Sylvie Boksenbaum – Oui, parce qu’il ne faut jamais oublier son guide. Le zèbre ne perd pas ses rêves, il ne veut plus partir dans les étoiles mais devenir danseur étoile, c’est de l’ordre de la matière, du corps. L’amour de la zébresse lui apprend qu’il aime la terre même s’il est aussi une étoile. Il ne faut pas faire abstraction des différentes facettes de soi. Les étoiles embrasent son imagination et son étoile va le guider dans ses projets sur terre.

Juliette Keating – C’était la conscience de son incomplétude qui le rendait insomniaque ?

Sylvie Boksenbaum – Le zèbre se sentait un peu décalé par rapport à la vie sur terre, on pourrait le qualifier d’hypersensible. La rencontre avec la zébresse, l’amour qu’elle lui porte, lui permet d’être pleinement lui-même, un zèbre et pas une étoile. Au milieu du conte, le zèbre lui fait découvrir la nuit qu’elle ne connaissait pas parce qu’elle dort. Lui, il voit les étoiles dans les yeux de la zébresse. Ce qu’on voit en haut, on peut le trouver sur terre comme si cela s’incarnait dans l’autre. C’est un conte initiatique comme le sont tous les contes, un voyage ou on apprend des choses. C’est réjouissant et nourrissant, chacun peut s’approprier le conte à différents niveaux.

Juliette Keating – Quand tu as écrit ce texte, pensais-tu à une publication illustrée ?

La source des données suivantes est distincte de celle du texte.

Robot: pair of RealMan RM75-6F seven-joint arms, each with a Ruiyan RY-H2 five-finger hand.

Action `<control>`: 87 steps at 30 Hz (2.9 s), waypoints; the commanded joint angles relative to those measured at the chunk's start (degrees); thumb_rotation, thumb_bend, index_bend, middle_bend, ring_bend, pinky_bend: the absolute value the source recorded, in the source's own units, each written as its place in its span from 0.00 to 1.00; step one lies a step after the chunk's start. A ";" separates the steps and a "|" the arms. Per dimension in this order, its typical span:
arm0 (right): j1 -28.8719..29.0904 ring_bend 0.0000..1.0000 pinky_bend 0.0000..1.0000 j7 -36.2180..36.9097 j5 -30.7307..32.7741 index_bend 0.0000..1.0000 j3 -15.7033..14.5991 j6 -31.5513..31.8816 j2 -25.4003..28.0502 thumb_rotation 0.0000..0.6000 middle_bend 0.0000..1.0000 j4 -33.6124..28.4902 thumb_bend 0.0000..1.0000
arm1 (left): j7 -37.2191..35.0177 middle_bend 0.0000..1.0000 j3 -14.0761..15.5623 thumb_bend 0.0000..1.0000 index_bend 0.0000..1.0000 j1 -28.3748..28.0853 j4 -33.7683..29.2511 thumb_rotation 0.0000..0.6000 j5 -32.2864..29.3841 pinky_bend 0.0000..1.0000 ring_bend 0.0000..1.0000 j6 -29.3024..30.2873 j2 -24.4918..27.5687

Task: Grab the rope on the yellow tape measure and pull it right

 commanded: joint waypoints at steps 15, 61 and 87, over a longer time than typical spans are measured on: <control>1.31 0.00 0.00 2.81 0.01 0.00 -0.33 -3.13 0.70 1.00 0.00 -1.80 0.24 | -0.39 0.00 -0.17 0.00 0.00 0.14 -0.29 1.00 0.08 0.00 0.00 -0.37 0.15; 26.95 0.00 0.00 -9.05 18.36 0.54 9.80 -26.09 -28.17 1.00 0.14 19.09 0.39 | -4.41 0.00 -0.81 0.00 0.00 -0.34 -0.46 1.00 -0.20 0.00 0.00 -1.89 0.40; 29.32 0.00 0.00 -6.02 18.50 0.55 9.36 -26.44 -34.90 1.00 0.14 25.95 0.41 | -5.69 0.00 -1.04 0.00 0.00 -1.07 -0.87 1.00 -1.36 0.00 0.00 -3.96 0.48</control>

Sylvie Boksenbaum – C’est une histoire qui comporte beaucoup d’images, qui serait un beau fil conducteur pour un film d’animation. J’ai proposé à Virginie Symaniec de lire mes textes, juste pour avoir son avis. Quelques jours plus tard, elle m’a demandé si j’accepterais qu’elle m’édite et c’était une grande surprise et un ravissement pour moi. Très rapidement elle a pensé à une illustratrice. Mais je n’ai pas vu les dessins de Rita Renoir avant la publication. Ses illustrations sont étonnantes, tellement collées au texte. Elle a bien embarqué mon conte dans son propre univers. Le zèbre a beaucoup d’imagination et grâce aux images de Rita qui suivent parfaitement le texte, il ouvre le lecteur à son propre imaginaire.

Juliette Keating – À propos du titre ?

Sylvie Boksenbaum – Je suis partie du mot Zèbre. C’était une évidence qu’il soit dans le titre car j’aime sa sonorité. Avec cette lettre Z si peu usitée, est venue, bien à propos, l’expression « une histoire vraie de A à Z ». Les lettres A et Z pour débuter et terminer le conte se sont imposées à moi. Ainsi j’annonce l’humour du texte avec un sens autre.